**RECORDED DATA:**

....

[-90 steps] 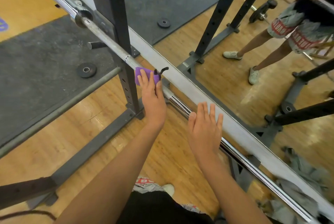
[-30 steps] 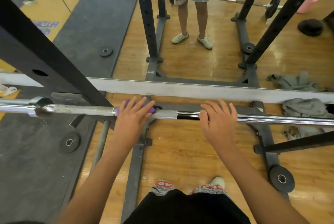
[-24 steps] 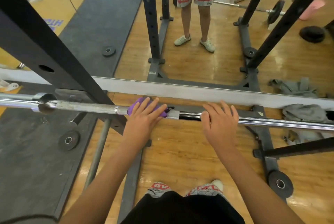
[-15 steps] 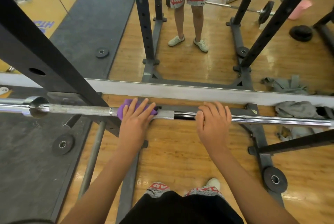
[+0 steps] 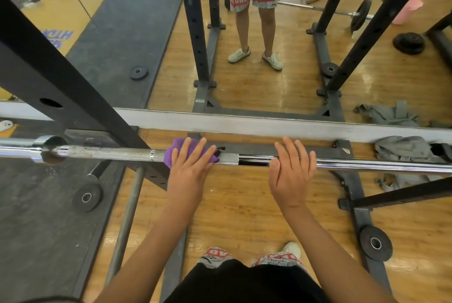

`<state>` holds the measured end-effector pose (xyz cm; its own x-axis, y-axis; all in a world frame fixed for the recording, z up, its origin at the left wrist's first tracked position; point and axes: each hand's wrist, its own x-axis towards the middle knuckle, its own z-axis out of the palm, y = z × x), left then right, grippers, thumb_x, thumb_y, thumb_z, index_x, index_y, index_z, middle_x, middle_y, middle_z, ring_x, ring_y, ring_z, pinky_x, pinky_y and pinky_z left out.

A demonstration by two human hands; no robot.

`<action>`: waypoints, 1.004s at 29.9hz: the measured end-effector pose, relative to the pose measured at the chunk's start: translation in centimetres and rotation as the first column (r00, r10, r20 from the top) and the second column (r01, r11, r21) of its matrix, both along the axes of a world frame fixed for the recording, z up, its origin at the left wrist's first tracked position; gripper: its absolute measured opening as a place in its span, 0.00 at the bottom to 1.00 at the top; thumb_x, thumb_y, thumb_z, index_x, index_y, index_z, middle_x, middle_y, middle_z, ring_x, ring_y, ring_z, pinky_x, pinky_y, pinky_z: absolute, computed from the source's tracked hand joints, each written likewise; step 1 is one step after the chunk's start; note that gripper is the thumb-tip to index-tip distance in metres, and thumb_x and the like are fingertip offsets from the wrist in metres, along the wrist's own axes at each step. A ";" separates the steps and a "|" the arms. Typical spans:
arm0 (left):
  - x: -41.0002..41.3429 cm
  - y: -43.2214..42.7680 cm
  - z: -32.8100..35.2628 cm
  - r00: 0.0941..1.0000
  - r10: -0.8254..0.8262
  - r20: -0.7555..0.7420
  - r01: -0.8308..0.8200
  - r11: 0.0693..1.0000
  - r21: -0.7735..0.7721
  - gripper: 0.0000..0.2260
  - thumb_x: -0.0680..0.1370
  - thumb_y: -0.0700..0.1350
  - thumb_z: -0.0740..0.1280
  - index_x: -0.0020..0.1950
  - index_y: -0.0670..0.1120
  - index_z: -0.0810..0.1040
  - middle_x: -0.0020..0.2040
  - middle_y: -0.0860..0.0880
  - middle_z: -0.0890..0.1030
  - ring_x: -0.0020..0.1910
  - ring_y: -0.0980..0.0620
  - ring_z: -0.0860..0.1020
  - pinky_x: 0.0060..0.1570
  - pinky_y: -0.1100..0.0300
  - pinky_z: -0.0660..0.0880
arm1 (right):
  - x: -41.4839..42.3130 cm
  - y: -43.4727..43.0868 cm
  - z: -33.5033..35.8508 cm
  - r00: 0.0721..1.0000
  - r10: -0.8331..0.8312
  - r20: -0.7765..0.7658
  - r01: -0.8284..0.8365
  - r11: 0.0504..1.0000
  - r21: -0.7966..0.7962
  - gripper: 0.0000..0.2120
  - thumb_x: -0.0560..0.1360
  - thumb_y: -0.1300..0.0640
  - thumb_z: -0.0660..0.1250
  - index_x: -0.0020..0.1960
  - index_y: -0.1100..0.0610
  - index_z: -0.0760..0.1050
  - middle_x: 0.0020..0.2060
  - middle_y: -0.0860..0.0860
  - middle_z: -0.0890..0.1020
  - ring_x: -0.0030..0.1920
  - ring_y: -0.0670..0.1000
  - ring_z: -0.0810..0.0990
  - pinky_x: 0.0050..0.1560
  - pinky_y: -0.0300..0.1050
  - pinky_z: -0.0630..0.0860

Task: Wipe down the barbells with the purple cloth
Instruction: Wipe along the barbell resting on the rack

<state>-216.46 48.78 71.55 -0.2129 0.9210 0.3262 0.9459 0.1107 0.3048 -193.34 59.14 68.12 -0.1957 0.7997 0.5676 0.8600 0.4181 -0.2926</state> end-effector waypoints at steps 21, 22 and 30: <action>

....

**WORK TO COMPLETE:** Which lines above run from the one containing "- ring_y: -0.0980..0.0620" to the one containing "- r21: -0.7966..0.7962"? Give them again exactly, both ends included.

**RESULT FOR THIS EXERCISE:**
  - ring_y: -0.0980..0.0620
  - ring_z: -0.0860..0.1020
  - pinky_x: 0.0060..0.1570
  - pinky_y: -0.1100..0.0300
  - pinky_z: -0.0660..0.0880
arm1 (right):
  - x: -41.4839..42.3130 cm
  - y: -43.4727..43.0868 cm
  - z: -33.5033..35.8508 cm
  - r00: 0.0721..1.0000
  - r10: -0.8331..0.8312
  - r20: -0.7765..0.7658
  - r01: -0.8284..0.8365
  - r11: 0.0504..1.0000
  - r21: -0.7966..0.7962

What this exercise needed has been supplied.